§ **The problem**:
There is a line containing "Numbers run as" in the records below. Repeat it and every line after it, exactly, through the final line, but no pictures.

§ **Dataset excerpts**:

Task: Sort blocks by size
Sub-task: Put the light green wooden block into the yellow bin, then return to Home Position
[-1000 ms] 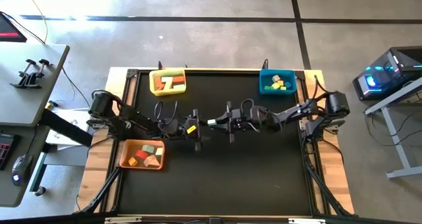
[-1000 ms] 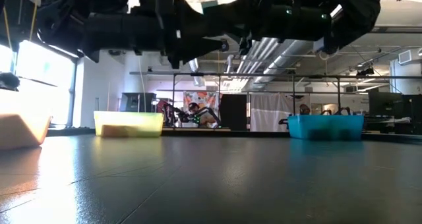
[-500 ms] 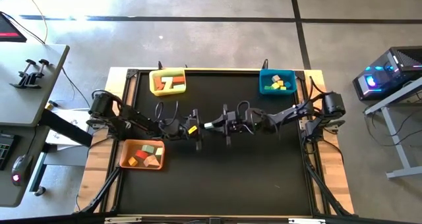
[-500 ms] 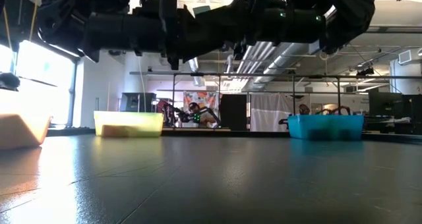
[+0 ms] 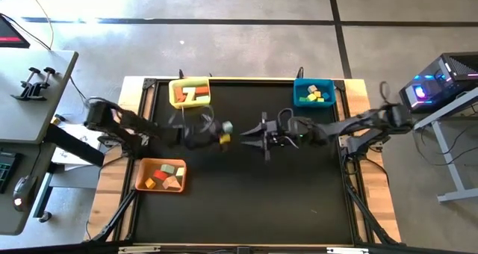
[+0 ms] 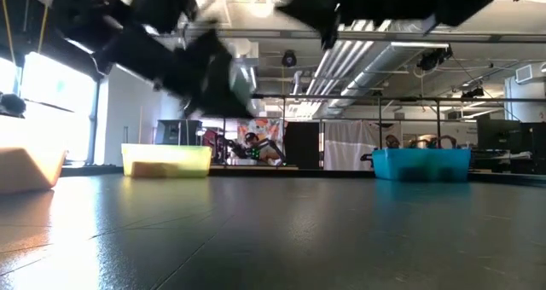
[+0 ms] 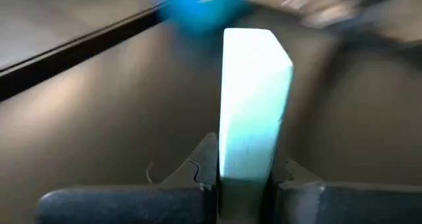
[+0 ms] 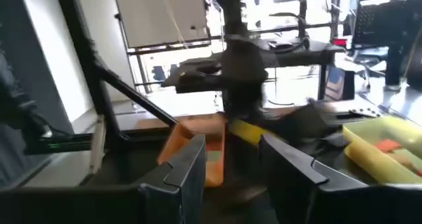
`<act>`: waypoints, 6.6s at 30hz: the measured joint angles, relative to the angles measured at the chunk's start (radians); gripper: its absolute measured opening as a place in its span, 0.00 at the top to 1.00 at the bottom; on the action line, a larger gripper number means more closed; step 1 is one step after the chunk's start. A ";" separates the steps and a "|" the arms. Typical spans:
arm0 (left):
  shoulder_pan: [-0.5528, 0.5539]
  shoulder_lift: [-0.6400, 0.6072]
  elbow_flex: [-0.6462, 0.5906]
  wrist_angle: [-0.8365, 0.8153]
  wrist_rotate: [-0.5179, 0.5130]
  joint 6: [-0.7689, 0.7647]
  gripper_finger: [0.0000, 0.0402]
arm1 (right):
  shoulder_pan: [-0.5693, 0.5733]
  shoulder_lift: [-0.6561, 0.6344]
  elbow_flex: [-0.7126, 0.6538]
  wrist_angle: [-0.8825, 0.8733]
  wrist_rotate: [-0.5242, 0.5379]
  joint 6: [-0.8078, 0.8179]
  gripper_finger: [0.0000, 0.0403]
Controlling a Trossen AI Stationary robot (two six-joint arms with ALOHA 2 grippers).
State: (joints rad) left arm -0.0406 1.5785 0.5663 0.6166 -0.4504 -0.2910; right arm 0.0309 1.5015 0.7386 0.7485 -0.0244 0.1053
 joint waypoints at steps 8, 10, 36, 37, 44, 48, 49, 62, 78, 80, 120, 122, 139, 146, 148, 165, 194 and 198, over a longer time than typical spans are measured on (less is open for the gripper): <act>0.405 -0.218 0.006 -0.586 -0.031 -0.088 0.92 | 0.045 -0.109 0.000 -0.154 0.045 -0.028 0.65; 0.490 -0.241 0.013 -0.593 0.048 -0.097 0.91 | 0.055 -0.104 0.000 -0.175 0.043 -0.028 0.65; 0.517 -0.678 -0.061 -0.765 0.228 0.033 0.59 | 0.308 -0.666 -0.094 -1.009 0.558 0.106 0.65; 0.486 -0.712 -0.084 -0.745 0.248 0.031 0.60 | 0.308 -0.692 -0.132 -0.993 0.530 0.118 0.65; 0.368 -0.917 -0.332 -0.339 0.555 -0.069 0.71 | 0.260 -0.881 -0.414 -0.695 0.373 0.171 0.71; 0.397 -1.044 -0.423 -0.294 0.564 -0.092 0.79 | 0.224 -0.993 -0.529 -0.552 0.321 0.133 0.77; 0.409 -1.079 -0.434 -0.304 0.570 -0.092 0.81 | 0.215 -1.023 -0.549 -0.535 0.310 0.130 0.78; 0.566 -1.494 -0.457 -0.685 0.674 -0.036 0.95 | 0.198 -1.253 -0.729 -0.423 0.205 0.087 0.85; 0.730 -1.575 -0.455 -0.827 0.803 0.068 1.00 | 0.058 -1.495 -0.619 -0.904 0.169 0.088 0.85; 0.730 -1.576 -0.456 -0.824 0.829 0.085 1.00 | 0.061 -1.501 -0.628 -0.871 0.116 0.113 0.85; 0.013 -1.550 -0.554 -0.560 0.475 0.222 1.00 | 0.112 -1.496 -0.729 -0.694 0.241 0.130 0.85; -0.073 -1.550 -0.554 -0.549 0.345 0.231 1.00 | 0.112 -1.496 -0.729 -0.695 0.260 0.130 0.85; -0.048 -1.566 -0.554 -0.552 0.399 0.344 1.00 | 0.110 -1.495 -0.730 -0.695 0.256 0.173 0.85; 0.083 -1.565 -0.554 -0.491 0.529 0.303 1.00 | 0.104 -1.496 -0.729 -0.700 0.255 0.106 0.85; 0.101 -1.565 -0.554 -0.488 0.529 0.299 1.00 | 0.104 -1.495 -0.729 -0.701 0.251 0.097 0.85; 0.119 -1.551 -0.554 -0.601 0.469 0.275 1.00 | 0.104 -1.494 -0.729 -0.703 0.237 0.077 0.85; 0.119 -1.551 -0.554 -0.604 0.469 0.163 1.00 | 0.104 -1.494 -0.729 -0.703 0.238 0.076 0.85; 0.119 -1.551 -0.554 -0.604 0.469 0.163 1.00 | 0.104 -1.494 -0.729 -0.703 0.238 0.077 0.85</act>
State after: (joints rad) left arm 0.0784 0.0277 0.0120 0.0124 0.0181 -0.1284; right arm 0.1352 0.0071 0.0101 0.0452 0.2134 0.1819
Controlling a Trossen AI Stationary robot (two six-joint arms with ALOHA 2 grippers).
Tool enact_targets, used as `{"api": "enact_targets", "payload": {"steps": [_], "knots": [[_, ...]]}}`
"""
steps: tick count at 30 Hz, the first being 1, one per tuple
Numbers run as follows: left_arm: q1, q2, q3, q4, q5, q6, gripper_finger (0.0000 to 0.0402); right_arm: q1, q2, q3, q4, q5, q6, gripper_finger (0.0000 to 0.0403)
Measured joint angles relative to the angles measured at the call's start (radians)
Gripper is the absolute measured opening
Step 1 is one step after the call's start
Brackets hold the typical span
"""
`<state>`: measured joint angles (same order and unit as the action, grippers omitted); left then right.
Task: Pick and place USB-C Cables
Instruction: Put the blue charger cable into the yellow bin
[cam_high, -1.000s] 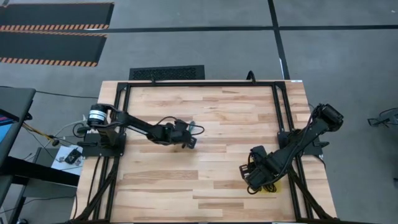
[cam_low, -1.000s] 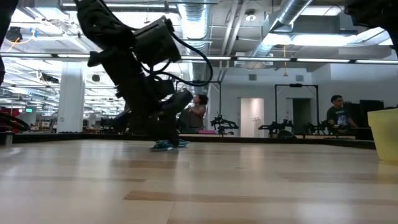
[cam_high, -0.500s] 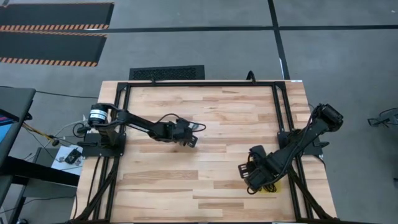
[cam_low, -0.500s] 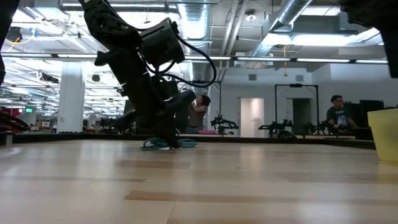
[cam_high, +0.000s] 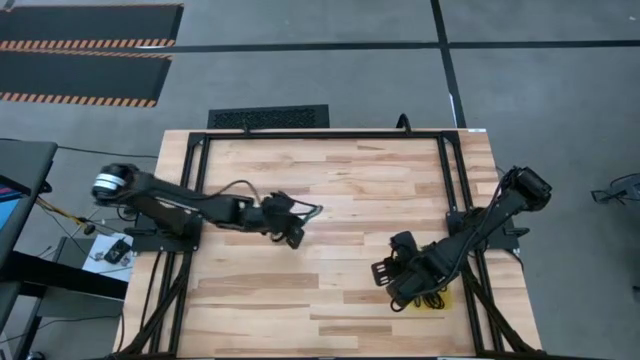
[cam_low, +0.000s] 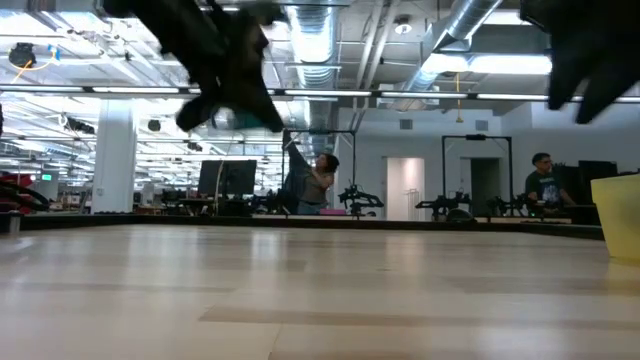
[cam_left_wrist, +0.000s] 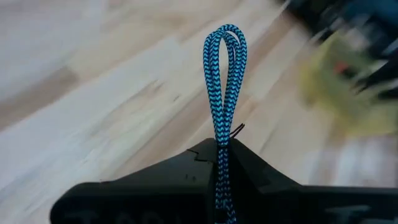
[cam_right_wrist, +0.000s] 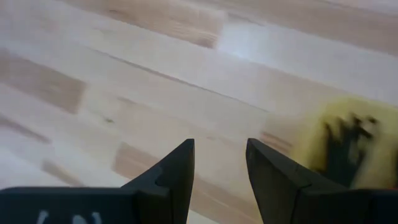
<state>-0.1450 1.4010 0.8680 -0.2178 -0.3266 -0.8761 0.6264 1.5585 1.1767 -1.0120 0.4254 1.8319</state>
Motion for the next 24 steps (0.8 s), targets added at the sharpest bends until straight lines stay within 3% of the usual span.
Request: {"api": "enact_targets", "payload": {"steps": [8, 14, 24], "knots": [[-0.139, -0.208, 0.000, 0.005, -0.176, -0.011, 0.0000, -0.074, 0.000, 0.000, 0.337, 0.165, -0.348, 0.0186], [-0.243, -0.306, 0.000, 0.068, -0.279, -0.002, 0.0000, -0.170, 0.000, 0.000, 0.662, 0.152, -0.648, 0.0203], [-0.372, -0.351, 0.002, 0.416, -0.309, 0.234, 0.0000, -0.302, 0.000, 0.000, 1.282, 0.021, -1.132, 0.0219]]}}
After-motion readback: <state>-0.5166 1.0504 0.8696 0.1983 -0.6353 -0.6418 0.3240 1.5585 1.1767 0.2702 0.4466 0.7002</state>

§ **Solution to this problem**:
Numbers run as follows: left_arm: q1, q2, q3, q4, q5, q6, gripper_finger (0.0000 to 0.0402); right_arm: q1, q2, q3, q4, q5, q6, gripper_finger (0.0000 to 0.0403)
Measured joint angles relative to the angles measured at the call's start (radians)
Gripper is the absolute measured opening
Step 1 is one step after the call's start
Brackets hold the typical span
"""
`<state>`: measured joint angles (same order and unit as the action, grippers omitted); left then right.
Task: Pick and place USB-C Cables
Instruction: Put the blue charger cable into the yellow bin
[cam_high, -1.000s] 
[cam_low, -1.000s] 
[cam_high, -0.500s] 
[cam_low, -0.500s] 
[cam_high, +0.000s] 
[cam_low, +0.000s] 
[cam_left_wrist, +0.000s] 
[cam_right_wrist, +0.000s] 
<state>-0.1450 1.4010 0.8680 -0.2178 -0.3266 -0.8761 0.6264 1.5585 1.1767 -1.0120 0.4254 1.8319</state>
Motion for the next 24 steps (0.8 s), targets added at the sharpest bends until straight lines stay within 3% of the usual span.
Request: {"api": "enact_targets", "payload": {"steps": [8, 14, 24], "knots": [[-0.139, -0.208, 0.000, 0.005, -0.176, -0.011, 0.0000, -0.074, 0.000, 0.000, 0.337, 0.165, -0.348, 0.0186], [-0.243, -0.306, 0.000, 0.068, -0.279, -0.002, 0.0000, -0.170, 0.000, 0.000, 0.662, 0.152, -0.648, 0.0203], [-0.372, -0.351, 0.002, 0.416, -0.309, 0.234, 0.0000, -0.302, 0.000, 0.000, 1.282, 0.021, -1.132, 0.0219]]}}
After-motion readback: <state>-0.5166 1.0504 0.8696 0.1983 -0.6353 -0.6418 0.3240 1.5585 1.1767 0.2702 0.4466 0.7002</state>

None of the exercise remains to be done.